WHAT THE TASK ASKS
From the listing below, extract each line containing the string "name".

DATA BLOCK
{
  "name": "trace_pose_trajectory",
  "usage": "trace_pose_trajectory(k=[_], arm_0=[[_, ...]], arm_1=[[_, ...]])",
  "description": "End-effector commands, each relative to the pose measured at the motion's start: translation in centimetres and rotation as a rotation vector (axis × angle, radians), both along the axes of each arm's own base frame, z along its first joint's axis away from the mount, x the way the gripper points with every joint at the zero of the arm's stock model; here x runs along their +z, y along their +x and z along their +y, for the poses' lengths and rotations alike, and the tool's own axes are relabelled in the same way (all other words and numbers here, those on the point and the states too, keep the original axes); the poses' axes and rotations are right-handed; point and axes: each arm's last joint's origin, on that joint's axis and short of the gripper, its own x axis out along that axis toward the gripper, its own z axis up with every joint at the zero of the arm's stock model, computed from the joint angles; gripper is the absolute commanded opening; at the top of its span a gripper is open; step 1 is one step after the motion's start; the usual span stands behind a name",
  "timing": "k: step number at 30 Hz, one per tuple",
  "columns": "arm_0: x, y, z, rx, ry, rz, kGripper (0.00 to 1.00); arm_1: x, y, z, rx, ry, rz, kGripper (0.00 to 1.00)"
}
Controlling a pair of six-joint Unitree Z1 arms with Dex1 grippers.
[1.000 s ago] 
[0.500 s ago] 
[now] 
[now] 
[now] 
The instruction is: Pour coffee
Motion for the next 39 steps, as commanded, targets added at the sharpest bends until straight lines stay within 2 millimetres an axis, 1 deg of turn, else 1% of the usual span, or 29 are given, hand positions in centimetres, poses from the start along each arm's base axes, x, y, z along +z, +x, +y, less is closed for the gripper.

SOLVED EXERCISE
  "name": "trace_pose_trajectory",
  "description": "End-effector commands, each relative to the pose measured at the motion's start: translation in centimetres and rotation as a rotation vector (axis × angle, radians), both along the axes of each arm's own base frame, z along its first joint's axis away from the mount, x the way the gripper points with every joint at the zero of the arm's stock model; here x runs along their +z, y along their +x and z along their +y, for the poses' lengths and rotations alike, and the tool's own axes are relabelled in the same way (all other words and numbers here, those on the point and the states too, keep the original axes); the poses' axes and rotations are right-handed; point and axes: each arm's last joint's origin, on that joint's axis and short of the gripper, its own x axis out along that axis toward the gripper, its own z axis up with every joint at the zero of the arm's stock model, computed from the joint angles; gripper is the absolute commanded opening; at the top of its span a gripper is open; step 1 is one step after the motion's start; the usual span stands behind a name",

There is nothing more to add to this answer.